| Mera Naam Joker: Alasan Ahmadiyah Dinyatakan Sebagai Non Islam

Rabu, 29 Desember 2010

Alasan Ahmadiyah Dinyatakan Sebagai Non Islam


Oleh: Kholili Hasib
PERBEDAAN Ahmadiyah tidak sekedar perbedaan furu’iyah, akan tetapi telah masuk pada perbedaan konsep-konsep teologis. Perbedaan konsep kenabian, dan konsep wahyu sudah tidak bisa ditolelir lagi. Itu sebabnya, PBNU melalui salah satu ketuanya, Slamet Effendi Yusuf, menyarankan agar Ahmadiyah sebaiknya memproklamirkan diri bukan sebagai agama Islam (vivanews.com 31/08).
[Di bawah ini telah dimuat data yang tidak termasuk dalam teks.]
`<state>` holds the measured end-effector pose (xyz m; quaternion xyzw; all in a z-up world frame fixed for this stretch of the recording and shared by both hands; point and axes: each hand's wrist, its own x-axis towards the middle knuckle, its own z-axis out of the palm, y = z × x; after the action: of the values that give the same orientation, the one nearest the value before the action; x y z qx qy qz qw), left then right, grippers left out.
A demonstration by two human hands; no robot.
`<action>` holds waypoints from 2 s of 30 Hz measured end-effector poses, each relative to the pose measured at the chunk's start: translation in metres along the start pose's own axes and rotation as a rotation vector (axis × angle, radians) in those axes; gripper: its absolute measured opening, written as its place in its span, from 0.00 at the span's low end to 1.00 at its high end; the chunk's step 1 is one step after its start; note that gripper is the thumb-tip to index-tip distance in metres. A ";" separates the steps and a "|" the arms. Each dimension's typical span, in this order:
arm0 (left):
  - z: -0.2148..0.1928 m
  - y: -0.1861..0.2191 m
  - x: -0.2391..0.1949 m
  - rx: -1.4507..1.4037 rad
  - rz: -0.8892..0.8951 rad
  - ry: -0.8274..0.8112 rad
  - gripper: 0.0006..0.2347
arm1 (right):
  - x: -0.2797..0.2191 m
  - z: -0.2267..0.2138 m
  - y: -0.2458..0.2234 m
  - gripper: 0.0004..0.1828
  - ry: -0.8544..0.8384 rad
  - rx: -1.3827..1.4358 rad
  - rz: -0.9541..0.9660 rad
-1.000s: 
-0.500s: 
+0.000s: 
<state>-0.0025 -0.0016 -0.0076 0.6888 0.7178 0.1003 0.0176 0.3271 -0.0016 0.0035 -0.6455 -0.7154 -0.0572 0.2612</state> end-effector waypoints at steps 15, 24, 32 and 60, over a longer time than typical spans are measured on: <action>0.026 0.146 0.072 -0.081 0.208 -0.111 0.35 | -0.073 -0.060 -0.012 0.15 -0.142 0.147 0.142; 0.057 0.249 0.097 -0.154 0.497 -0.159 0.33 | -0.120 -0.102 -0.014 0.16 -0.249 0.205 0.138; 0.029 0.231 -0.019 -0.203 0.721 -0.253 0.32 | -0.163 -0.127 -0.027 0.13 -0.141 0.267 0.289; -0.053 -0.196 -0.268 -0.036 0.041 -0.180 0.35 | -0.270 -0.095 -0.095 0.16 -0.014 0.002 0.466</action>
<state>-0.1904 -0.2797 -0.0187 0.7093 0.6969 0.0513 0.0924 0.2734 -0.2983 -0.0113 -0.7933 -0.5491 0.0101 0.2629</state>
Menyatakan diri sebagai bukan dari Islam, adalah solusi bagi Ahmdiyah. Sebab, tindakan-tindakan kekerasan, bentrokan dan penolakan keberadaan Ahmadiyah itu karena adanya pelanggaran Ahmadiyah terhadap Surat Keputusan Bersama (SKB) yang diteken Menteri Dalam Negeri, Menteri Agama, dan Jaksa Agung. Menteri Agama sendiri sudah menyatakan akan membubarkan sebab Jama’ah Ahmadiyah tetap membandel tidak mentaati peraturan (dakwatuna.com). Itu sebabnya, jika pembiaran Ahmadiyah seperti saat akan menjadi duri dalam daging Islam. Jama'ah Ahmadiyah telah difatwa sesat oleh MUI dan dilarang secara resmi oleh pemerintah. Aliran ini dilarang karena dianggap menyebarkan ajaran sesat yang meresahkan warga.
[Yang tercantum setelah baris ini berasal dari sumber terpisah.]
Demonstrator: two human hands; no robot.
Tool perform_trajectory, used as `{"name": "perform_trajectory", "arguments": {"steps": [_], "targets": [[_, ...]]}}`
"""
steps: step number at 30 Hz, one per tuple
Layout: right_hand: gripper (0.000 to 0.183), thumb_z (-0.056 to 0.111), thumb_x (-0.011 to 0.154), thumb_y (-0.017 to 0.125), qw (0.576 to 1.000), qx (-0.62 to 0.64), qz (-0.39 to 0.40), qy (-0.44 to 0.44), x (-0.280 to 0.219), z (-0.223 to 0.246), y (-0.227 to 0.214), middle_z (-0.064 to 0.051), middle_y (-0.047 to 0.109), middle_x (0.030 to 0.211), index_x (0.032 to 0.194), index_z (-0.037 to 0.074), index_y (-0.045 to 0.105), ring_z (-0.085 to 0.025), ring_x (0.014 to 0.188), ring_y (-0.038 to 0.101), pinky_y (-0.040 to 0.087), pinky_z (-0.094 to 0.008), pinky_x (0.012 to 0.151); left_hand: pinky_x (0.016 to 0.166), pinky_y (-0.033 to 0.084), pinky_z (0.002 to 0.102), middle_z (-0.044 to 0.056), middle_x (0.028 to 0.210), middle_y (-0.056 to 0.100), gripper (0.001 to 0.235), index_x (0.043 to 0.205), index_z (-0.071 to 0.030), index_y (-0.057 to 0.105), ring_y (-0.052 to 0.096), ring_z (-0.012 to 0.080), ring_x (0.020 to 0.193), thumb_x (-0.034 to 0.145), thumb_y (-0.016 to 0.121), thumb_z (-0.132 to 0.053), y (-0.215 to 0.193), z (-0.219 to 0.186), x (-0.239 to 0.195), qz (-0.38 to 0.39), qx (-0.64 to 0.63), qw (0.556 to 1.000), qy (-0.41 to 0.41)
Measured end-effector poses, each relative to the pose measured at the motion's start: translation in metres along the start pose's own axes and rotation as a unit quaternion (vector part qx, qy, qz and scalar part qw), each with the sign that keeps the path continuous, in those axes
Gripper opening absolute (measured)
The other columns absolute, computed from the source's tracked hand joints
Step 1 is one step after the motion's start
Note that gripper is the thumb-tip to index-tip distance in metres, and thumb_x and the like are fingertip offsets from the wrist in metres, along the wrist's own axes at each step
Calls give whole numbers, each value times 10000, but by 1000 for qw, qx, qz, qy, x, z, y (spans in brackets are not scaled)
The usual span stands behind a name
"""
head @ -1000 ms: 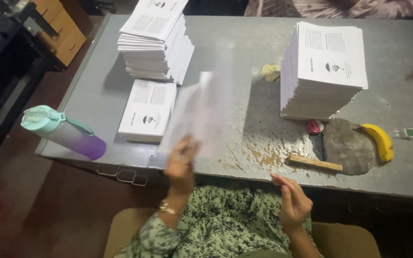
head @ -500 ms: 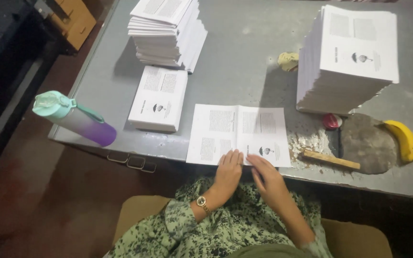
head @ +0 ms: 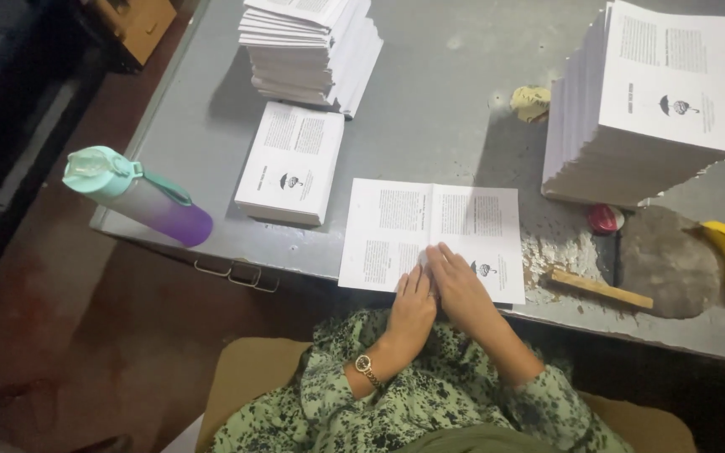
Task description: Folding printed paper sheets and using a wooden block to sharpen the creases.
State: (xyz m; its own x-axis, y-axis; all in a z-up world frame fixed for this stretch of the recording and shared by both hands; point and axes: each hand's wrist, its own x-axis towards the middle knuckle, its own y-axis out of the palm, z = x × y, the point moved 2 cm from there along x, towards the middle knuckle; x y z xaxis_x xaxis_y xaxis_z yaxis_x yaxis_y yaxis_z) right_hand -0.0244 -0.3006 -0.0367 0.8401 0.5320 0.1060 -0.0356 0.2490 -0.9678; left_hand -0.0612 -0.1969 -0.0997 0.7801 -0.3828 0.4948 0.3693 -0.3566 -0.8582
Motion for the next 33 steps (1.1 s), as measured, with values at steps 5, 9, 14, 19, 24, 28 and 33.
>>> {"name": "perform_trajectory", "arguments": {"steps": [5, 9, 14, 19, 24, 28, 33], "targets": [[518, 64, 909, 496, 997, -80, 14, -8, 32, -34, 30, -245, 605, 1364, 1413, -55, 493, -370, 1390, 485, 408, -451, 1133, 1072, 425, 535, 259, 1258, 634, 220, 1064, 50, 711, 570, 427, 1266, 867, 637, -13, -2, -2, -2, 10, 32, 999, -1], [449, -41, 900, 485, 991, -128, -22, -28, 70, -67, 41, -234, 674, 1267, 1341, -75, 562, -356, 1326, 568, 478, -450, 1072, 1065, 451, 506, 239, 1324, 609, 351, 1247, 38, 645, 579, 396, 1263, 900, 632, -16, -5, 0, 1, 13, 31, 999, -9], [437, -26, 903, 458, 992, -127, -22, -2, 114, -98, 51, -211, 701, 1232, 1325, -60, 568, -330, 1318, 581, 491, -429, 1050, 1073, 450, 499, 236, 1352, 593, 381, 1289, 36, 612, 570, 390, 1281, 911, 633, -15, -5, 0, 0, 4, 33, 999, -8], [457, 64, 953, 471, 996, -50, 24, 66, 113, -112, 31, -184, 665, 1321, 1403, 30, 540, -285, 1317, 588, 507, -420, 1054, 1085, 443, 474, 199, 1336, 620, 394, 1298, 6, 609, 579, 344, 1290, 910, 649, -42, 15, 8, -8, -1, 34, 999, -9], [610, 152, 1004, 523, 924, 357, -45, 131, 49, -78, -90, -320, 325, 1572, 1548, -43, 328, -492, 1458, 263, 214, -620, 1209, 994, 535, 277, -82, 1097, 762, 259, 1090, -284, 759, 706, 101, 1083, 895, 717, -119, 57, 56, -27, 20, -150, 986, -77], [593, 91, 1000, 484, 850, 491, -167, 94, -45, -113, -107, -226, 327, 1608, 1565, 28, 315, -403, 1477, 292, 235, -569, 1201, 838, 601, 293, -70, 855, 800, 267, 855, -223, 809, 772, 142, 866, 739, 805, 18, -19, 72, -13, 0, -323, 935, -149], [1112, 335, 642, 674, 699, 660, -225, 157, -127, -100, -68, -184, 254, 1660, 1621, 156, 177, -322, 1537, 206, 161, -478, 1216, 790, 592, 320, -33, 755, 811, 279, 769, -218, 834, 781, 192, 806, 680, 788, 42, -105, 76, 14, -29, -408, 878, -249]]}}
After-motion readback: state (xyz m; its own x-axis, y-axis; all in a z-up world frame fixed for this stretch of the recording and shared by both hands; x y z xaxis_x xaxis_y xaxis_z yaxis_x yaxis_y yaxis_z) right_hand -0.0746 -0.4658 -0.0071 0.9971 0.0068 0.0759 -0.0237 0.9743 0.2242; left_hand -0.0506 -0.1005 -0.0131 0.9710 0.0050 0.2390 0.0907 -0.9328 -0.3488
Jama’ah Ahmadiyah didirikan oleh seorang berdarah Mongol, Mirza Ghulam Ahmad, di kota Qodiyan India pada akhir abad ke-19. Di negerinya itu, ia dengan terang-terangan mengumumkan bahwa dirinya telah menerima wahyu dari Tuhan berisi berita bahwa Nabi Isa as telah wafat dan dirinya diangkat menjadi Nabi al-Masih al-Mau'ud. Nabi Isa menurut Ghulam Ahmad, tidak wafat di tiang salib atau diangkat oleh Allah, akan tetapi ia wafat di Kashmir India pada tahun 1890 – setelah berpindah-pindah tempat dari Palestina, Persia, Afghanistan dan akhirnya menetap di India. Kematian Isa as menjadi tonggak awal ia menjadi Rasul.
Dalam pandangannya, al-Masih yang akan datang menjelang hari kiamat bukanlah pribadi Nabi Isa as. Nabi Isa telah wafat, tidak mungkin bangkit kembali. Akan tetapi yang bakal turun nanti adalah dari umat Muhammad yang juga diberi gelar al-Mahdi. Orang itu tidak lain adalah Mirza Ghulam Ahmad. Ia menyebut dirinya Nabi Ummati, yaitu nabi dari umat Nabi Muhammad yang tidak membawa syariat. Gelar-gelar lain yang dipakai adalah nabi ghair tasyri, nabi buruzi, nabi zilli, nabi majazi, dan nabi majazi. Sedangkan nama Ahmad yang disandangnya adalah pemberian Tuhan, sebagaimana tersebut dalam surat as-Shaffat ayat 6. Ia mengaku bahwa nama Ahmad dalam surat itu bukan ditujukan kepada Nabi Muhammad akan tetapi dikhitabkan kepadanya.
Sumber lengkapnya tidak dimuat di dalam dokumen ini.